Huit choses sur les oiseaux et l'étrange affaire du vol

DC·19 Deep Cuts
Un oiseau a parcouru 13,560 km sans se poser une seule fois

Un oiseau a parcouru 13,560 km sans se poser une seule fois

Une jeune barge rousse baguée « 234684 » a quitté l'Alaska et s'est posée en Tasmanie 11 jours et 1 heure plus tard — environ 13,560 km sans escale au-dessus du Pacifique, le plus long vol jamais enregistré chez un animal. Pour l'alimenter, les barges accumulent d'énormes réserves de graisse et réduisent même leur estomac, leur foie et leurs intestins avant le décollage, puis volent tout le trajet sans jamais manger, boire ni se reposer.
Cet oiseau reste en vol 10 mois d'affilée

Cet oiseau reste en vol 10 mois d'affilée

Une fois qu'un jeune martinet noir s'envole, il peut ne plus toucher le sol pendant la majeure partie de l'année. Des enregistreurs de vol ont suivi des individus en l'air jusqu'à dix mois d'affilée hors de la saison de reproduction : ils attrapent les insectes en vol, boivent en effleurant les lacs et arrachent de brefs repos en plané à haute altitude, sans jamais se percher. Ils ne se posent que pour nicher.
Il plane des heures sans battre d'une aile

Il plane des heures sans battre d'une aile

L'albatros hurleur possède la plus grande envergure de tous les oiseaux — jusqu'à 3.5 m — et pourtant il bat à peine des ailes. Une lame de tendon verrouille l'épaule, si bien que l'aile reste déployée sans le moindre effort musculaire, et l'oiseau récolte l'énergie du vent lui-même, montant et plongeant à travers des couches d'air de vitesses différentes. Il tire 80–90 % de sa puissance de vol du vent et peut planer des centaines de kilomètres sans replier les ailes.
Cette oie survole l'Himalaya dans un air raréfié

Cette oie survole l'Himalaya dans un air raréfié

Deux fois par an, les oies à tête barrée franchissent l'Himalaya ; suivies à plus de 7,000 m et signalées près du sommet de l'Everest, là où l'air ne contient guère qu'un tiers de l'oxygène du niveau de la mer.
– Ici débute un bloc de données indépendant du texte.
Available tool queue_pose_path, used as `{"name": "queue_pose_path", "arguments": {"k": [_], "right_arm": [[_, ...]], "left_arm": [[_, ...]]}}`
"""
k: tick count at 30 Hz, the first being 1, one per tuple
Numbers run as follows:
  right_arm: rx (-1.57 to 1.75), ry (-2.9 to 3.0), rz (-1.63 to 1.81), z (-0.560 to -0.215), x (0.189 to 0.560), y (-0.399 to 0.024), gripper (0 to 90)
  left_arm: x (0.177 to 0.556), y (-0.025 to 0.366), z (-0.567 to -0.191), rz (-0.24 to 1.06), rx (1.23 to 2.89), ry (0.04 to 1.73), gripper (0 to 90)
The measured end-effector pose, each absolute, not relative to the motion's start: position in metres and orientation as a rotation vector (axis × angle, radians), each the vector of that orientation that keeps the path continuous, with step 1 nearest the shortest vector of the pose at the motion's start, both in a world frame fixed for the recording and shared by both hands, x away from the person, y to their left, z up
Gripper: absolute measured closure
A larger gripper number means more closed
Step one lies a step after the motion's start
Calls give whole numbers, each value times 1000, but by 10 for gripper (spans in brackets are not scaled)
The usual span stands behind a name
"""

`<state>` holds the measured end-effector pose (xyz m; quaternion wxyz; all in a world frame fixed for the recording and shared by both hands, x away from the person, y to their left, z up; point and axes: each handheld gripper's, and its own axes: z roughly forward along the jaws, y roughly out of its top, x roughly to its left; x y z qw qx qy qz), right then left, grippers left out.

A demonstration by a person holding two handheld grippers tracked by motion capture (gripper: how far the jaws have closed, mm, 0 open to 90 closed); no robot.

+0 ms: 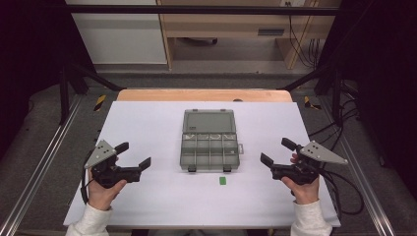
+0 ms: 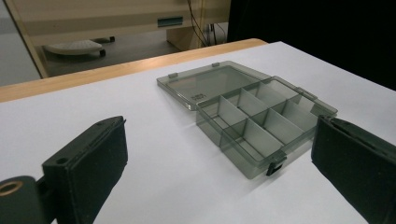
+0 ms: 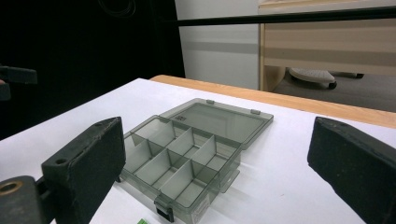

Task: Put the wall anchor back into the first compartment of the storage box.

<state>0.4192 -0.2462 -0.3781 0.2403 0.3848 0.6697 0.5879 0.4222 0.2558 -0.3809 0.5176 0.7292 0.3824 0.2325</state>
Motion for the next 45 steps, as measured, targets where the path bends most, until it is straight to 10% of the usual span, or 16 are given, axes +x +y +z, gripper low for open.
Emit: {"name": "queue_pose_path", "arguments": {"k": [45], "right_arm": [[1057, 1850, 1589, -381, 420, -246, 47]], "left_arm": [[422, 112, -426, 421, 1939, 900, 111]]}}
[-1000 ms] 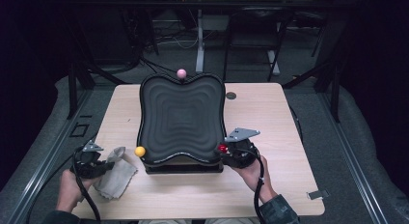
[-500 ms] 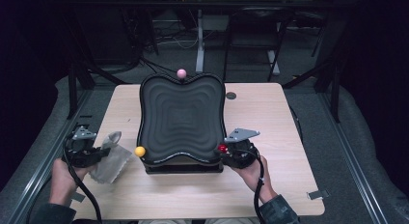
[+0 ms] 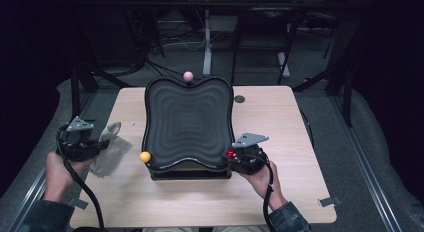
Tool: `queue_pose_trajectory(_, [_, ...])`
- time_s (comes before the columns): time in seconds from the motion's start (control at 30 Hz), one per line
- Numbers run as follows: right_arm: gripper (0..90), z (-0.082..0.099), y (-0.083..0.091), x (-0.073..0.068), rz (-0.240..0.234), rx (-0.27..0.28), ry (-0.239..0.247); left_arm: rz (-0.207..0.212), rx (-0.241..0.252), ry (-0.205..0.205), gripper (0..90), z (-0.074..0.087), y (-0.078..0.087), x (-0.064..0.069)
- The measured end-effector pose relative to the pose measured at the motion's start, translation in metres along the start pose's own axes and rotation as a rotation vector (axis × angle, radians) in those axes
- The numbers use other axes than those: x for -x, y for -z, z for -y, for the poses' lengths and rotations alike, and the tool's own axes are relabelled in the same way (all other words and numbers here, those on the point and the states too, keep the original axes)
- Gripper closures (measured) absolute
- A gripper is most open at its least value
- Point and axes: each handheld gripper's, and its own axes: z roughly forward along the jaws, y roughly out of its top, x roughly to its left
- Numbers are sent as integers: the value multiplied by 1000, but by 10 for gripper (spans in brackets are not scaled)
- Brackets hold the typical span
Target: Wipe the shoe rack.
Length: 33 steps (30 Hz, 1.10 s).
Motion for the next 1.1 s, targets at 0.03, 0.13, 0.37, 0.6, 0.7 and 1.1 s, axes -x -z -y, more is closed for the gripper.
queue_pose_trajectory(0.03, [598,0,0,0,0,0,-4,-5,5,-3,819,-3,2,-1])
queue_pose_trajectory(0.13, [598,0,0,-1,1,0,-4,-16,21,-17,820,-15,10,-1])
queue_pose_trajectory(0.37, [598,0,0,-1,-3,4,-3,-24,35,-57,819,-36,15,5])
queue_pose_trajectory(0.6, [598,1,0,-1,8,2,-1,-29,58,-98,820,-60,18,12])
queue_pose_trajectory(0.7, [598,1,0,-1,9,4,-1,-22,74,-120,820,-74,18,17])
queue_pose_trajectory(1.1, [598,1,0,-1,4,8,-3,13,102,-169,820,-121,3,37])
Un simple réglage de leur hémoglobine capte l'oxygène bien plus fermement que celle des autres oiseaux, et des poumons surdimensionnés leur permettent d'hyperventiler jusqu'à sept fois leur rythme au repos pour nourrir leurs muscles de vol.
Cet oiseau marin dort en plein vol, un demi-cerveau à la fois

Cet oiseau marin dort en plein vol, un demi-cerveau à la fois

Les grandes frégates peuvent rester au-dessus de l'océan pendant des semaines. Des enregistreurs d'activité cérébrale ont révélé qu'elles dorment bel et bien en vol, ne mettant souvent en veille qu'un seul hémisphère à la fois pour que l'œil ouvert guette les collisions. En vol, elles ne grappillent qu'environ 45 minutes de sommeil par jour, par bouffées d'une dizaine de secondes, puis récupèrent un vrai sommeil une fois revenues à terre.
La langue du pic fait le tour de son propre crâne

La langue du pic fait le tour de son propre crâne

La langue du pic n'est pas ancrée dans la gorge mais sur un long os élastique, l'hyoïde, qui se divise, s'enroule vers le haut et par-dessus l'arrière du crâne, puis prend racine près de la narine ou du front. Déployée, elle peut atteindre un tiers de la longueur de l'oiseau pour harponner des larves au fond du bois ; enroulée, on pense qu'elle aide à caler la tête contre le choc de milliers de coups de marteau par jour.
Certains oiseaux sont vénéneux — voici le pire

Certains oiseaux sont vénéneux — voici le pire

Le pitohui bicolore de Nouvelle-Guinée porte de la batrachotoxine — le même poison nerveux que les grenouilles à flèches, et environ 250 fois plus puissant que la strychnine — dans sa peau et ses plumes, surtout sur la poitrine et le ventre. Il ne fabrique pas la toxine : il la récupère dans les coléoptères qu'il mange. En tenir un dans la main laisse les doigts engourdis et fourmillants, et son plumage orange et noir éclatant tient les prédateurs à distance.
Cet oiseau se cache en se faisant passer pour une branche morte

Cet oiseau se cache en se faisant passer pour une branche morte

Le jour, le grand ibijau d'Amérique du Sud se fige bien droit sur une branche cassée, raidit son corps et pointe le bec vers le ciel pour que son plumage moucheté gris-brun se fonde sans la moindre couture dans le bois mort. Il réduit même ses grands yeux à des fentes — par de fines encoches dans les paupières, il peut encore guetter le danger — au point de ressembler si bien à un arbre qu'il disparaît au grand jour.